REQUIRED WORK
Look through the records and copy each line with the string "wicker" in it.

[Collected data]
=== Section Start ===

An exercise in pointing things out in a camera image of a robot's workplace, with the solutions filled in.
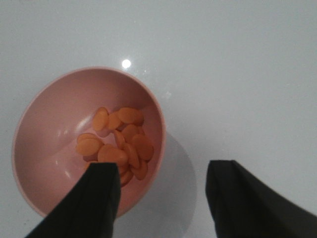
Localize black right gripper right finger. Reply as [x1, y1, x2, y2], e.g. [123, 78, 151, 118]
[206, 160, 317, 238]

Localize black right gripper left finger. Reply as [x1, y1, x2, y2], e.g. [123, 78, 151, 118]
[28, 163, 121, 238]

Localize pink bowl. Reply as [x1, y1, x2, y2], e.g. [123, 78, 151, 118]
[12, 66, 166, 217]

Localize orange ham slices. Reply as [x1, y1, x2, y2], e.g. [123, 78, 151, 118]
[75, 107, 154, 186]

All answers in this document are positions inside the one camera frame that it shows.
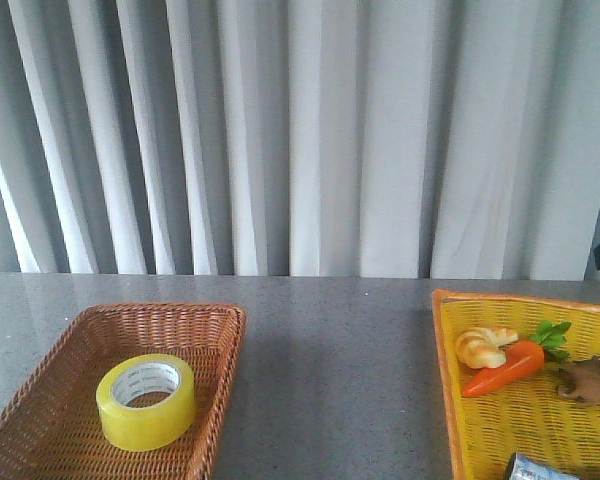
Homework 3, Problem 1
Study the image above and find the brown wicker basket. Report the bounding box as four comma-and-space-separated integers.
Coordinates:
0, 303, 247, 479

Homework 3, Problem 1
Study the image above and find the yellow tape roll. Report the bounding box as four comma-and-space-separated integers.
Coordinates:
95, 354, 196, 452

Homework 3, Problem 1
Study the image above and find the silver foil packet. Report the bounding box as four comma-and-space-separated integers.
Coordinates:
503, 453, 573, 480

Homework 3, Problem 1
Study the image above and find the toy orange carrot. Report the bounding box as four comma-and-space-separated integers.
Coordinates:
461, 321, 571, 398

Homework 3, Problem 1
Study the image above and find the yellow wicker basket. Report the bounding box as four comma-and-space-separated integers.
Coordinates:
432, 289, 600, 479

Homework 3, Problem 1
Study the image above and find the grey pleated curtain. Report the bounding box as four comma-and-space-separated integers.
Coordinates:
0, 1, 600, 280

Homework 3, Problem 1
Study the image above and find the toy croissant bread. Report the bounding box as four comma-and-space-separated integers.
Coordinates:
454, 326, 519, 369

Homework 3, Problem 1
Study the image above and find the brown toy mushroom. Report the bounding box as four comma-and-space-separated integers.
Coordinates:
556, 355, 600, 406

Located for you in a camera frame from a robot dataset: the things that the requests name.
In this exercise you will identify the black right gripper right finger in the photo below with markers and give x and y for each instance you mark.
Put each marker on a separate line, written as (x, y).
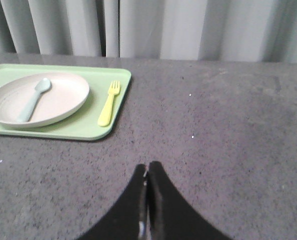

=== Section End ===

ANSWER
Study the image above and find the brown wicker basket. Report the bounding box as four comma-and-space-separated integers.
Study the image above and find the yellow wicker basket. Report the bounding box as four comma-and-space-separated integers.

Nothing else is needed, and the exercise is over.